Workaround for custom aggregate which would need "internal" as statetype

From: "Florian G(dot) Pflug" <fgp(at)phlo(dot)org>
To: Postgresql-General <pgsql-general(at)postgresql(dot)org>
Subject: Workaround for custom aggregate which would need "internal" as statetype
Date: 2006-04-10 20:50:14
Message-ID: 443AC506.5060401@phlo.org
Views: Raw Message | Whole Thread | Download mbox | Resend email
Thread:
Lists: pgsql-general

Hi

I'm trying to write an aggrecate collect_distinct(int8) which puts all
distinct values into an array.
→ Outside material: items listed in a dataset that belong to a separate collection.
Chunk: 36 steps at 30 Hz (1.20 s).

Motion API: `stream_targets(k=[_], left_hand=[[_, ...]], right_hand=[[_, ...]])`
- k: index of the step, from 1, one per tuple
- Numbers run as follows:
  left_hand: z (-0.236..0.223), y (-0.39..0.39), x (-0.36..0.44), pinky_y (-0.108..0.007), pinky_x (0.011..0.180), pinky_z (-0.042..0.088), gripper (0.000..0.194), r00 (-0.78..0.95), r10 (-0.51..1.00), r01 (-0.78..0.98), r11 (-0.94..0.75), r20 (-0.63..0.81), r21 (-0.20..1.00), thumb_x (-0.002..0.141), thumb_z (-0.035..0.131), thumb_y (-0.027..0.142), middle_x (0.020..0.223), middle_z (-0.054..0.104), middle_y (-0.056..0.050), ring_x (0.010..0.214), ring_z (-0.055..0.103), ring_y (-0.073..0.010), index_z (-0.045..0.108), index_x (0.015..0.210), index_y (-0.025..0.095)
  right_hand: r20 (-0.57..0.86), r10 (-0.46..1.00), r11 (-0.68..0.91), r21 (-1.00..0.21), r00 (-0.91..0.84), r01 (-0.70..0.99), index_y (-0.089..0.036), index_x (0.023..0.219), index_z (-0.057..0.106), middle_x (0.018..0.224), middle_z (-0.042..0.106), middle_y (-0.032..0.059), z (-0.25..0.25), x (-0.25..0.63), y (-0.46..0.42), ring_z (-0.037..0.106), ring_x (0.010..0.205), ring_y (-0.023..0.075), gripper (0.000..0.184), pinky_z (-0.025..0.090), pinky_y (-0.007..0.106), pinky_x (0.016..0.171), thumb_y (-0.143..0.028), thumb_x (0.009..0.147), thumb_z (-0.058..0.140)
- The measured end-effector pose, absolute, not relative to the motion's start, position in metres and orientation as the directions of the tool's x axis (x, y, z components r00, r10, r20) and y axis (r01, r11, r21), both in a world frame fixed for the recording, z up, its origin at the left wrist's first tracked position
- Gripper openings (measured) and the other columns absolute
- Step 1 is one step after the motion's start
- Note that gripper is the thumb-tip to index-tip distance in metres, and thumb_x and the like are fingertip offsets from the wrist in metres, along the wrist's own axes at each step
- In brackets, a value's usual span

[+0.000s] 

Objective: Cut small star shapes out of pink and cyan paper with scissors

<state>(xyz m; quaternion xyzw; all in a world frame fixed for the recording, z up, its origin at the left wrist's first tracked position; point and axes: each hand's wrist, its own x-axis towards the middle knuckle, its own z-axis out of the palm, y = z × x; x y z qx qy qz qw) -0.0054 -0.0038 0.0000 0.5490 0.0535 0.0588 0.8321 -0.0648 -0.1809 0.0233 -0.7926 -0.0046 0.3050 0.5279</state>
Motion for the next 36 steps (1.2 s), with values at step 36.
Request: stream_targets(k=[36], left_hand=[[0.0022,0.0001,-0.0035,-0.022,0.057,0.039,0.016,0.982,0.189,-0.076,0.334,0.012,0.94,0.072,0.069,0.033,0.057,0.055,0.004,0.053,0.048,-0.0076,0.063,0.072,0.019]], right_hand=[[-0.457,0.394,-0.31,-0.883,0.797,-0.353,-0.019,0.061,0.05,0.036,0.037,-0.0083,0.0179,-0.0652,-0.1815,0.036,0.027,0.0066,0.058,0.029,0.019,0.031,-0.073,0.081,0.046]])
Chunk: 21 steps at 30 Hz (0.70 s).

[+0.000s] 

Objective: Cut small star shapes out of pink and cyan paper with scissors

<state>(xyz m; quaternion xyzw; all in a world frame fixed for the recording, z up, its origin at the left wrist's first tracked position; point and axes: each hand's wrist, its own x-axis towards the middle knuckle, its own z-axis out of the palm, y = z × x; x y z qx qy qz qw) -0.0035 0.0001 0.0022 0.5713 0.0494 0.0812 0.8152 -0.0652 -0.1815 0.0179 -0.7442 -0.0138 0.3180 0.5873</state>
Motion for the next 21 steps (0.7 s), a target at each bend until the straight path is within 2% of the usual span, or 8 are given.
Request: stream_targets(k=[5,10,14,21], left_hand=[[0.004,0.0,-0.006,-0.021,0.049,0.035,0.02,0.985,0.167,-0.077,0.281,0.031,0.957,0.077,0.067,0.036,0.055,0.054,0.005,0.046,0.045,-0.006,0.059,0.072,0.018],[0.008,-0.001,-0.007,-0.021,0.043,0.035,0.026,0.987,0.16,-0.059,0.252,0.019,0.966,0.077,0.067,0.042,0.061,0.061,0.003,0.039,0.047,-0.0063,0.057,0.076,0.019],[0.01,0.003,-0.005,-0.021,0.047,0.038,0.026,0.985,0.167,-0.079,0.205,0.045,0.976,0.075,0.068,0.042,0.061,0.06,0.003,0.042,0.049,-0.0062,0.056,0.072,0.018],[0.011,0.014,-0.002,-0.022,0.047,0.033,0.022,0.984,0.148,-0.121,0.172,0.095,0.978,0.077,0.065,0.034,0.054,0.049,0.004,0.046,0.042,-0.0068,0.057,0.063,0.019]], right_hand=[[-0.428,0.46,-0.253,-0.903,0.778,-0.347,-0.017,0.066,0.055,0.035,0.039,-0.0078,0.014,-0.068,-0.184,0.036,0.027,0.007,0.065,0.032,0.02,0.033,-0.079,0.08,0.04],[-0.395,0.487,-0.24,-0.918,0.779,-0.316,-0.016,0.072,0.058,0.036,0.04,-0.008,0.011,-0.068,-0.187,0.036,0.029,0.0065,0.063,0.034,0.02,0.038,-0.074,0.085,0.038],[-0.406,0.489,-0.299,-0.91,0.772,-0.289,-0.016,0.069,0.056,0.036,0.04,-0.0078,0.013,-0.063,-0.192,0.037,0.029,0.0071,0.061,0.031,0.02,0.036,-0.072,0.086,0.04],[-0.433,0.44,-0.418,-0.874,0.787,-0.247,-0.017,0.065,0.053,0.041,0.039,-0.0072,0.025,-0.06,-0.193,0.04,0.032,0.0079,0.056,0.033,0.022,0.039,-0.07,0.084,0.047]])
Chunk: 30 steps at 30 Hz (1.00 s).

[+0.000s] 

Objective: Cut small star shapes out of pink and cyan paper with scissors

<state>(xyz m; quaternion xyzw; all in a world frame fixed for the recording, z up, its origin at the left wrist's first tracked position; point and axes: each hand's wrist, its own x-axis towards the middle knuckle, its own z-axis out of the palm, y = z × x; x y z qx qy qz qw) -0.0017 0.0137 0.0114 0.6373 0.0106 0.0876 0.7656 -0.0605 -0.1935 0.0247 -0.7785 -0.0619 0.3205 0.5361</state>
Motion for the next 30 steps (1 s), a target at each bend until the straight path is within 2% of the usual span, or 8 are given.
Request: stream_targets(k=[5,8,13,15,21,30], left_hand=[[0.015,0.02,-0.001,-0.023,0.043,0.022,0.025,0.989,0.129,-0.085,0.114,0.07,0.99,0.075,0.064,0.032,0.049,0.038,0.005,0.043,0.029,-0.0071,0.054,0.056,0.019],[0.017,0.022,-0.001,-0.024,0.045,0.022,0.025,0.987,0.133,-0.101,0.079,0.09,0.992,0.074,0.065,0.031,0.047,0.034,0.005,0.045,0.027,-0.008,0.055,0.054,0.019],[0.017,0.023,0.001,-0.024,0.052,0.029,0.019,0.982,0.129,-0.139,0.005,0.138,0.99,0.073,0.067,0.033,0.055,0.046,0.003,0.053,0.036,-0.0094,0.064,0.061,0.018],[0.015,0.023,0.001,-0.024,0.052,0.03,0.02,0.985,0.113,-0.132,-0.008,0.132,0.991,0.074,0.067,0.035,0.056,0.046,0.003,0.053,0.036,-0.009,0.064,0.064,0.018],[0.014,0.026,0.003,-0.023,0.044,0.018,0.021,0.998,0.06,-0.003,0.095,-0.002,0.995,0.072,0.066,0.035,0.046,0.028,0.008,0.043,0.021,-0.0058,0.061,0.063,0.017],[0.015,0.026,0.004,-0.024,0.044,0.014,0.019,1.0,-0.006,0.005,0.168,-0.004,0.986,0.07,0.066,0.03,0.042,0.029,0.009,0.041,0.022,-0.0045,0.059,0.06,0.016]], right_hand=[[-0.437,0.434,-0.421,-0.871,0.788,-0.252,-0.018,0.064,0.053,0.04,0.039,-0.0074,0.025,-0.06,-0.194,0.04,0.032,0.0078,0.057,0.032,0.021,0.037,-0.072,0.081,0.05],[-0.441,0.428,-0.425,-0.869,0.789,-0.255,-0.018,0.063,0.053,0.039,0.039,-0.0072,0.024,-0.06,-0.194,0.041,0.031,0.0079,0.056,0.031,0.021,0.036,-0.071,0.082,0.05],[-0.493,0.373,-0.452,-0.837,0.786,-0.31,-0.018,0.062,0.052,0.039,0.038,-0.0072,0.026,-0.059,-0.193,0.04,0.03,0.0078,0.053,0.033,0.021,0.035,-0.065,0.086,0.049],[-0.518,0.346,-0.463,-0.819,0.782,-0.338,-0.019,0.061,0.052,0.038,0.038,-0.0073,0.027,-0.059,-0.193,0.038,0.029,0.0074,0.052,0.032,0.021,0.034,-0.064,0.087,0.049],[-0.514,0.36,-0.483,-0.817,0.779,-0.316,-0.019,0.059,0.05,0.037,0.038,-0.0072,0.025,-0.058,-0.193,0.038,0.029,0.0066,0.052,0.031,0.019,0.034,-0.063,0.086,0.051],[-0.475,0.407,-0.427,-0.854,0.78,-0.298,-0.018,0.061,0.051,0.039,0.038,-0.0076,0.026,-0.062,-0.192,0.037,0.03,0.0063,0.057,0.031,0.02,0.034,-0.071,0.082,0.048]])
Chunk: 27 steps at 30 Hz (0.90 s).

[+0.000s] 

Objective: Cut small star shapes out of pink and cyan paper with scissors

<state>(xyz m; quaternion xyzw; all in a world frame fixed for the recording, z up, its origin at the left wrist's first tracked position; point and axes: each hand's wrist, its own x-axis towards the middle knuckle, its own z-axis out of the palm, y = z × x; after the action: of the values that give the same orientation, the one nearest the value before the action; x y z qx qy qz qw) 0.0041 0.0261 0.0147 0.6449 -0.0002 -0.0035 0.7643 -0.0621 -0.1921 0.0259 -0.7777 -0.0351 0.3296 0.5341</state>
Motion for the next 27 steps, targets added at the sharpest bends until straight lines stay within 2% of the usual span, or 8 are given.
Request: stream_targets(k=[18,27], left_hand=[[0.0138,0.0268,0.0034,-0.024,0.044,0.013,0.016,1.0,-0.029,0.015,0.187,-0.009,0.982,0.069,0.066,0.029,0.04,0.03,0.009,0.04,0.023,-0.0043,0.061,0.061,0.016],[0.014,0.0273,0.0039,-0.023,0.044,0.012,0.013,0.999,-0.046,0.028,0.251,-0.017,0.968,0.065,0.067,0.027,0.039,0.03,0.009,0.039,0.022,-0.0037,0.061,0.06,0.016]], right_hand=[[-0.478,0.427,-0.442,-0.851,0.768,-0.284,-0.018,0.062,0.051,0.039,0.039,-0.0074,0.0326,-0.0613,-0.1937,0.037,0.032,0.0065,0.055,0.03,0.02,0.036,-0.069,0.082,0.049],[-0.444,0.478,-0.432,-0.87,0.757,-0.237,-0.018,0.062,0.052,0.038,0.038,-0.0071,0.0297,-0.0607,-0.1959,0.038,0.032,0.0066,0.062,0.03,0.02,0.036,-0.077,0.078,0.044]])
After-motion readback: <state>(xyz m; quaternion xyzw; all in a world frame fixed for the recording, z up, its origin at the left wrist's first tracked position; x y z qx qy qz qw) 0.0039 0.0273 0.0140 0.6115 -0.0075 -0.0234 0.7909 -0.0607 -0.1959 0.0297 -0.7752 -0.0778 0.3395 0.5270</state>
My first try was defining an aggregate
"collect" using array_append, and doing "select collect(distinct <field>) ..",
but this is quite slow - probably because distinct sorts the values, instead
of using a hash to filter out duplicates.

Using perl, and a perl-hash was even slower, so I wrote my to c-functions
(actualy c++), which use a STL hash_set to filter out duplicates.

I initially defined my state-transaction function as
"collect_distinct(internal, int8) returns internal". The parameter marked internal was
a pointer to a STL hash_set. But using this to define an aggregate failed, because
internal seems to be forbidden as a state-type.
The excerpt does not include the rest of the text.